That would be a mistranslation. Try "I can't tell what you're referring to, or
if you know what you're talking about." We already have a solution to running
out of IP space - it's called IPv6.

> As for VM's, it's true what you say. But at some point if you are connecting
> to a global network (internet), there is a physical machine that has to
> connect. And that machine needs an address which cannot be "faked up".
> Indeed, you some sort of authority to make sure people are not using the
> same addresses.

The IP addresses for the VMs can't be "faked up" either. They need to be
publicly visible.

> But people have come up with all sorts of complicated schemes to try to
> allow nodes to find each other in a decentralized way, namely DHT type stuff
> and progeny of DHT type thinking.

DHT is irrelevant.

> But who says you have to mess with (replace) the existing infrastructure?
> Maybe you can just build on top of it. Maybe the exiting infrastructure is a
> bootstrap. The buzzword is overlay. Old hat, right? Well, almost nothing is
> truly new. And still, the overlay approaches people know about are often
> mindlessly complicated. We can do better. Some have done better.

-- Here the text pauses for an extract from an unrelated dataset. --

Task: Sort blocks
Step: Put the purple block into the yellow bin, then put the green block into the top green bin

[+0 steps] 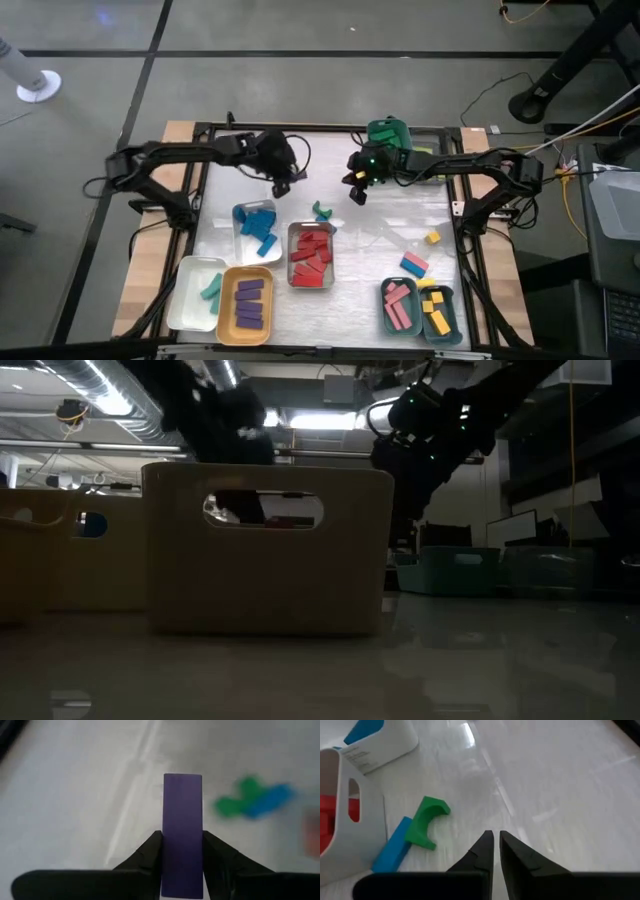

Ok, this is where some specifics would be useful. What "better" approaches
have you got in mind?

> NAT doesn't try to replace the existing framework. It just deals with it.

> It isn't pretty, but this is how we are all connecting, in spite of all the
> IPv4 policy nonsense. NAT solved a problem. (And created a new one,
> arguably.) Whatever. It works.

Except when it doesn't. That's the point. NAT is just broken for a lot of use
cases.

> Once that's done, once we're connected directly, we can forget about
> overblown global routing tables, brittle BGP, DHT and IPv6 dreaming. We can
> use plain ole Ethernet, we can keep our own small arp and IP routing tables,
> we can use private address space (or whatever numbers we want - it's our
> private network) and MAC's. We can run our own DNS. We can keep things
> simple and secure. Because we can have small private networks. We can manage
> them ourselves.

s/can/have to/g. Sure, you can "solve" the problem by balkanising everything.
Most people would regard that as a _huge_ step backwards, to be avoided at all
costs.

> The global network was means to an end: finding each other and conecting
> directly. It was a bootstrap. If it runs on crusty ole IPv4 and depends on
> NAT and swollen routing tables, so be it. That's not my network. It is just
> a means to an end.

So you'd foist complexity on the rest of the world because your use cases
don't match everyone else's? Nice. You say you want simplicity? Ethernet-over-
UDP between asymmetrically NATted private networks, relying on some
unspecified entity resolution protocol and UDP hole-punching, is precisely the
opposite. It comes with the added bonus that you've made establishing a
connection in the first place ludicrously expensive. You're arguing against a
bigger, global network which supports all the use cases you're talking about
_and_ fixes the problems we're running into with IPv4, in favour of a
hideously inefficient scheme which breaks things people want to do _today_.

> I want to connect to my friends and family, not random strangers.

And yet here you are, communicating with a random stranger on a random
website, which is only possible right now because of a flat global public IP
space.

------
vacri
We need a public service announcement to show the differences, something along
the lines of "I'm a MAC, I'm an IP"

------
vdm
Interconnections: Bridges, Routers, Switches, and Internetworking Protocols
(2nd Edition) Radia Perlman <http://www.amazon.com/dp/0201634481/>

This book explains how conventions in data networking were established, how
words became used as the terms for particular obvious but slightly ambiguous
concepts, e.g. 'names' vs 'addresses', bridging vs routing. It also puts IP in
to context viz. other LAN protocols before it became dominant. Recommended.